Financial institutions operate with incomplete information. Entrepreneurs seeking financing have more information about their projects than their banks. Projects that differ in their probability of success are indistinguishable from the viewpoint of a financial institution. Banks have to gather information, or require collateral, to grant loans only to the most promising projects.  In this setting, governance, property rights, or creditor information could play a major role.

Looking at a sample of 40 countries between  1992 and 2006, we find that the gap in financial development between the CFA franc zone countries and the rest of Africa can be explained by differences in institutional quality (e.g., availability of credit information, and strength and enforcement of property rights), variables that policy makers can influence.

While financial liberalization and macroeconomic stability are necessary conditions for financial deepening, they are not sufficient.

What can CFA countries do?

They can expand creditor information and strengthen creditor rights. These, however, involve complex processes. The coverage of existing credit bureaus should be extended and include as much information as possible on the repayment profile of customers.

This must be achieved while preserving an appropriate degree of privacy and safeguarding sensitive information.

Strengthening creditor rights would require changes in legislation governing debt collection and collateral. Legislation on debt recovery would depend in turn on efficient property registration and land surveying in both cities and countryside. Finally, reform of the courts is vital for improving enforcement.


Submitted by Ali Zafar on
Thanks for the interesting post and paper.
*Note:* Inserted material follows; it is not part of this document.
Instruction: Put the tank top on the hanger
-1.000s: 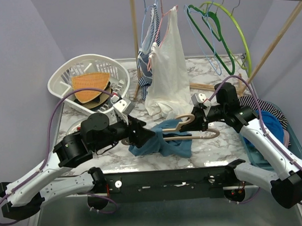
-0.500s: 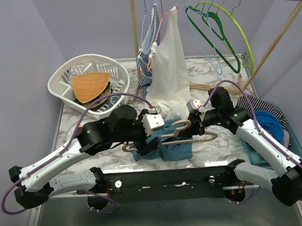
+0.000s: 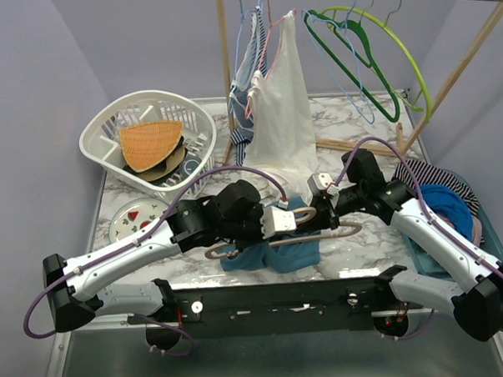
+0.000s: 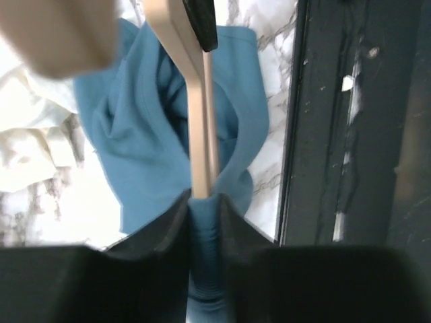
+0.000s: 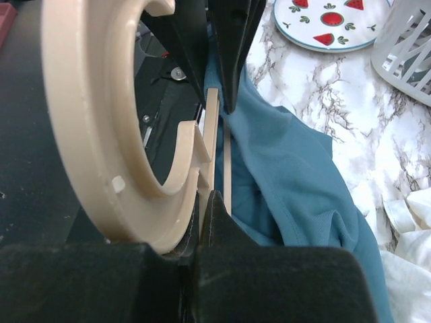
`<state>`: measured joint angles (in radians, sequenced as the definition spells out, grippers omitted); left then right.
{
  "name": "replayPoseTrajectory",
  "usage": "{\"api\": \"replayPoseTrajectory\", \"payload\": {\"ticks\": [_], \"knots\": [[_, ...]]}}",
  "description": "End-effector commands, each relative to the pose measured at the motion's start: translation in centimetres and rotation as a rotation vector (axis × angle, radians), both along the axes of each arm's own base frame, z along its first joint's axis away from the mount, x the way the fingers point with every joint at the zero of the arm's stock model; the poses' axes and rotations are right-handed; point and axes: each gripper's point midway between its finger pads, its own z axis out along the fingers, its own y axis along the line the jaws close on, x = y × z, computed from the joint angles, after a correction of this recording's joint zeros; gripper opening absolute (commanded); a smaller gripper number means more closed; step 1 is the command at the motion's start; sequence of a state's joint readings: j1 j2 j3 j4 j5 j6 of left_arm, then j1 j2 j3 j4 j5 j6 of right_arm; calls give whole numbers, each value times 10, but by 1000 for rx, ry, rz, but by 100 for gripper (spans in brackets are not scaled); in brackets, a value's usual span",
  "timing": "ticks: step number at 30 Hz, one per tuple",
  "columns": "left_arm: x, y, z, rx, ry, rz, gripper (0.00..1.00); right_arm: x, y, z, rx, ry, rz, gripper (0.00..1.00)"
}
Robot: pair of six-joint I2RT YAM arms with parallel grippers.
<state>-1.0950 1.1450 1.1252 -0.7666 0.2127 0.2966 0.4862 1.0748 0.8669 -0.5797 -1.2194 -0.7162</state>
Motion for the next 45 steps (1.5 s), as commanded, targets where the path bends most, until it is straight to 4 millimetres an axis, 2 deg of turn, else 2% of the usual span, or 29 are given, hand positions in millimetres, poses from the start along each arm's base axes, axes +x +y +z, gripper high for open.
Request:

I would add one element that is peculiar to the CFA franc zone for explaining the shallowness of the financial sector. Essentially, the franc zone has had a fixed exchange rate peg in which countries have surrendered their monetary policy in the interest of stability. The operations accounts of these zones in the French treasury have been important elements. France has guaranteed the convertibility. For example, even when oil prices have been very high, the regional central bank in CEMAC has deposited money far beyond what was required into the Operations Account. While only 65 percent of reserves need to be there in Paris by statute, frequently more than 90 percent have been pooled, getting little interest (in both senses of the word). So the institutional features of the franc zone have in some way acted as agents of financial disintermediation along with the elements well described in your analysis. Overly conservative monetary policy can have its costs...

Submitted by Pianki on
This policy should come to an end. why does france conjtinue to stranglehold these black African Nations. It is deplorable the stories that are told of the relationship with black African Countries and this Pact.